Assignment - In the data that follows, count each line holding the string "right"; answer with the number only.

☆ ☆ ☆

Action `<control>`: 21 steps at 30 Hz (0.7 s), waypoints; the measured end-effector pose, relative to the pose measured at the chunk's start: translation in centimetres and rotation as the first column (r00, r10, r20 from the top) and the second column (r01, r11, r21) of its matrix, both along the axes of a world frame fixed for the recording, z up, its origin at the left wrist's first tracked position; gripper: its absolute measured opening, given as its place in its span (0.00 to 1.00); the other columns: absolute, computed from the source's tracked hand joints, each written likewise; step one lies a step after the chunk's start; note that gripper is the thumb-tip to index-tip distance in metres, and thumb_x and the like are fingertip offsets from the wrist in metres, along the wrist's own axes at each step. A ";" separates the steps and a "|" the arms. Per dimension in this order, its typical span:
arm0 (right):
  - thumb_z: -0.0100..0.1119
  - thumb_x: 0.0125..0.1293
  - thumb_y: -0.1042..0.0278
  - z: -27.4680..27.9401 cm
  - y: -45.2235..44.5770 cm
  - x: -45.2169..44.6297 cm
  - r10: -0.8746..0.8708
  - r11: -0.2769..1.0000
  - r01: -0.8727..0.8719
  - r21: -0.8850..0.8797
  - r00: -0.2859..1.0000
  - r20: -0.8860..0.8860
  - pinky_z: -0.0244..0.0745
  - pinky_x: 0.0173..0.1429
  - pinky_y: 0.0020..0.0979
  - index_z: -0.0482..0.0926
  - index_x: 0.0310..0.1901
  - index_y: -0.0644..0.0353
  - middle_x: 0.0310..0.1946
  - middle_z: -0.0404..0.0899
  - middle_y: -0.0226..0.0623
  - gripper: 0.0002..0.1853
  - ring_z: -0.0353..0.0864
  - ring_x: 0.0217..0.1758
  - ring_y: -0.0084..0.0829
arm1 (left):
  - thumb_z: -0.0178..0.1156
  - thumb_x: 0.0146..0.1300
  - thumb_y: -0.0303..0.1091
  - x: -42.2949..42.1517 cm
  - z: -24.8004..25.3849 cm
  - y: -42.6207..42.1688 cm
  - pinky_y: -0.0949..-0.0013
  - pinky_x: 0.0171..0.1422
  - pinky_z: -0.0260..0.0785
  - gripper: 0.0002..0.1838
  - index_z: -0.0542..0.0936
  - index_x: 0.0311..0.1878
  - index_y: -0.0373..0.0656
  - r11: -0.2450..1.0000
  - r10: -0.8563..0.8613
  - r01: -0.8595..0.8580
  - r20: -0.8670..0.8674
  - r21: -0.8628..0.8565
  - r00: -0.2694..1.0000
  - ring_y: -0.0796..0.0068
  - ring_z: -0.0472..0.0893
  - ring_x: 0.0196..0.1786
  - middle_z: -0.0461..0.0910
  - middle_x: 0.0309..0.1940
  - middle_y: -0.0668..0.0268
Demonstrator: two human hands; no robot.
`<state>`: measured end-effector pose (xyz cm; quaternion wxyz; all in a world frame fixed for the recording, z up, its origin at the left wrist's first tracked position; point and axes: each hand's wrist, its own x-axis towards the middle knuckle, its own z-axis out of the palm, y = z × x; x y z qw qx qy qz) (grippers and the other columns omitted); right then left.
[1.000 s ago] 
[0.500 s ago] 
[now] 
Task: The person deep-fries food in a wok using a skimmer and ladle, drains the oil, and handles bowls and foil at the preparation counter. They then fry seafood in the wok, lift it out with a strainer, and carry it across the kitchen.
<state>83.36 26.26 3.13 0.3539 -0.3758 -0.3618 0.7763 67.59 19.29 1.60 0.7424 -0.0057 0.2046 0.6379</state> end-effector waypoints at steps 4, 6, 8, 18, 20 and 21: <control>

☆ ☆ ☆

Answer below - 2